● **WORK ITEM**
Restate the following records word for word without images.

Collected data entries:
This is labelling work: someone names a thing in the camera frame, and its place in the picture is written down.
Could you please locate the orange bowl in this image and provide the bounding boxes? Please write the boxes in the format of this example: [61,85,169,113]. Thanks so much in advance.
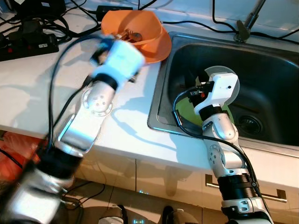
[101,10,166,54]

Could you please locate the orange plate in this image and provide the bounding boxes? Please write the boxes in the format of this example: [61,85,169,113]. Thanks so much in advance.
[133,26,172,64]

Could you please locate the steel kitchen sink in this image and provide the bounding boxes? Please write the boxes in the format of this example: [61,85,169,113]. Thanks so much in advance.
[148,32,299,146]

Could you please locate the white kitchen cabinet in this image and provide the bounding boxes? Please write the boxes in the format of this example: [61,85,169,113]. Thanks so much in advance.
[70,140,299,210]

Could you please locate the green plate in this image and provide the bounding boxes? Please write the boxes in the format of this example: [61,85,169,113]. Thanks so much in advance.
[180,96,234,126]

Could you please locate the light grey dish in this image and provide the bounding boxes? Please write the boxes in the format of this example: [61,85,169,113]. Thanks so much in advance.
[204,66,241,102]

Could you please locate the black power adapter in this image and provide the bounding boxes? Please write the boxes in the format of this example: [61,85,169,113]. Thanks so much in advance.
[96,6,135,21]

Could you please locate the sink drain strainer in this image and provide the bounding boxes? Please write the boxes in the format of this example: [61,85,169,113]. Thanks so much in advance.
[238,114,263,136]

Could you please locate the black power strip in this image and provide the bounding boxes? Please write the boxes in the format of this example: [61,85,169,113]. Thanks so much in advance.
[0,19,60,62]

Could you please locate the steel faucet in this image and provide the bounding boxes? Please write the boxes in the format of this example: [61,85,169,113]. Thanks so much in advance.
[236,0,268,42]

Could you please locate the black electronics box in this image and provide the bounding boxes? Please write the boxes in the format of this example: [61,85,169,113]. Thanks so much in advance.
[9,0,66,17]

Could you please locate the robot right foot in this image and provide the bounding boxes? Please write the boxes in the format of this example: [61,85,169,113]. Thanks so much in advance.
[161,205,187,224]

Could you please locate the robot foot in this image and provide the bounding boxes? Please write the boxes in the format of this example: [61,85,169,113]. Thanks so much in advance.
[161,205,187,224]
[98,204,128,224]

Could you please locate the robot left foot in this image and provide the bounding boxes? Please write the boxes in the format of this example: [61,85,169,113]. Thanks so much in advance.
[98,204,128,224]

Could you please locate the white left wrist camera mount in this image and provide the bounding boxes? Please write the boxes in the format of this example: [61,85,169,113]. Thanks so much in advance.
[91,40,145,87]

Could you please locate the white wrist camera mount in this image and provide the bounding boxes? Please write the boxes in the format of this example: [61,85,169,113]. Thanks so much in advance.
[91,40,145,87]
[195,72,240,112]

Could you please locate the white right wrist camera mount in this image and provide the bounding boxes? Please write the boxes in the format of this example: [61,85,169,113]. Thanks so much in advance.
[195,72,240,112]

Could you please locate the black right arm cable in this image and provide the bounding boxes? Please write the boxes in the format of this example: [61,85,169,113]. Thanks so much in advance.
[173,89,274,222]

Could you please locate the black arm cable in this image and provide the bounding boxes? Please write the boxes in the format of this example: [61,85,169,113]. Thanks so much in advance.
[173,89,274,222]
[47,34,106,150]

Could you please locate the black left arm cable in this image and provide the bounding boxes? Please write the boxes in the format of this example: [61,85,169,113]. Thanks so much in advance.
[47,34,106,150]

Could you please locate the steel cabinet handle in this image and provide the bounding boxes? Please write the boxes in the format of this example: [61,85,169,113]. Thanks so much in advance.
[205,175,288,202]

● **TASK ANSWER**
This is labelling work: someone names a thing in the camera frame, and its place in the picture is written down.
Could you please locate the orange bowl in this image and provide the bounding boxes? Please write the boxes in the format of this example: [61,85,169,113]. Thanks so much in advance.
[101,10,166,54]

Could you please locate the orange plate in this image and provide the bounding boxes? Please write the boxes in the format of this example: [61,85,169,113]. Thanks so much in advance.
[133,26,172,64]

Could you please locate the steel kitchen sink in this image and provide the bounding boxes? Please write the boxes in the format of this example: [61,85,169,113]. Thanks so much in advance.
[148,32,299,146]

Could you please locate the white kitchen cabinet in this image and provide the bounding boxes? Please write the boxes in the format of this example: [61,85,169,113]. Thanks so much in advance.
[70,140,299,210]

Could you please locate the green plate in this image and provide the bounding boxes? Please write the boxes in the format of this example: [61,85,169,113]. Thanks so much in advance.
[180,96,234,126]

Could you please locate the light grey dish in this image and provide the bounding boxes? Please write the boxes in the format of this example: [61,85,169,113]. Thanks so much in advance.
[204,66,241,102]

Could you please locate the black power adapter in this image and provide the bounding boxes? Please write the boxes in the format of this example: [61,85,169,113]. Thanks so much in advance.
[96,6,135,21]

Could you please locate the sink drain strainer in this image and provide the bounding boxes? Please write the boxes in the format of this example: [61,85,169,113]. Thanks so much in advance.
[238,114,263,136]

Could you please locate the black power strip in this image and provide the bounding boxes? Please write the boxes in the format of this example: [61,85,169,113]. Thanks so much in advance.
[0,19,60,62]

Could you please locate the steel faucet in this image and provide the bounding boxes? Please write the boxes in the format of this example: [61,85,169,113]. Thanks so much in advance.
[236,0,268,42]

Could you please locate the black electronics box in this image and provide the bounding boxes? Please write the boxes in the format of this example: [61,85,169,113]. Thanks so much in advance.
[9,0,66,17]

Could you please locate the robot right foot in this image and provide the bounding boxes? Please write the boxes in the format of this example: [61,85,169,113]. Thanks so much in advance.
[161,205,187,224]

Could you please locate the robot foot in this image and provide the bounding boxes? Please write the boxes in the format of this example: [61,85,169,113]. Thanks so much in advance.
[161,205,187,224]
[98,204,128,224]

Could you please locate the robot left foot in this image and provide the bounding boxes? Please write the boxes in the format of this example: [61,85,169,113]. Thanks so much in advance.
[98,204,128,224]

Could you please locate the white left wrist camera mount in this image and provide the bounding boxes? Please write the boxes in the format of this example: [61,85,169,113]. Thanks so much in advance.
[91,40,145,87]

Could you please locate the white wrist camera mount in this image and provide the bounding boxes? Please write the boxes in the format of this example: [61,85,169,113]. Thanks so much in advance.
[91,40,145,87]
[195,72,240,112]

Could you please locate the white right wrist camera mount in this image and provide the bounding boxes? Please write the boxes in the format of this example: [61,85,169,113]. Thanks so much in advance.
[195,72,240,112]

Could you please locate the black right arm cable in this image and provide the bounding boxes? Please write the boxes in the format of this example: [61,85,169,113]. Thanks so much in advance.
[173,89,274,222]

Could you please locate the black arm cable in this image and provide the bounding boxes? Please write the boxes in the format of this example: [61,85,169,113]. Thanks so much in advance.
[173,89,274,222]
[47,34,106,150]

Could you please locate the black left arm cable in this image and provide the bounding boxes? Please write the boxes in the format of this example: [61,85,169,113]. Thanks so much in advance.
[47,34,106,150]

Could you please locate the steel cabinet handle in this image and provide the bounding boxes? Please write the boxes in the format of this example: [61,85,169,113]. Thanks so much in advance.
[205,175,288,202]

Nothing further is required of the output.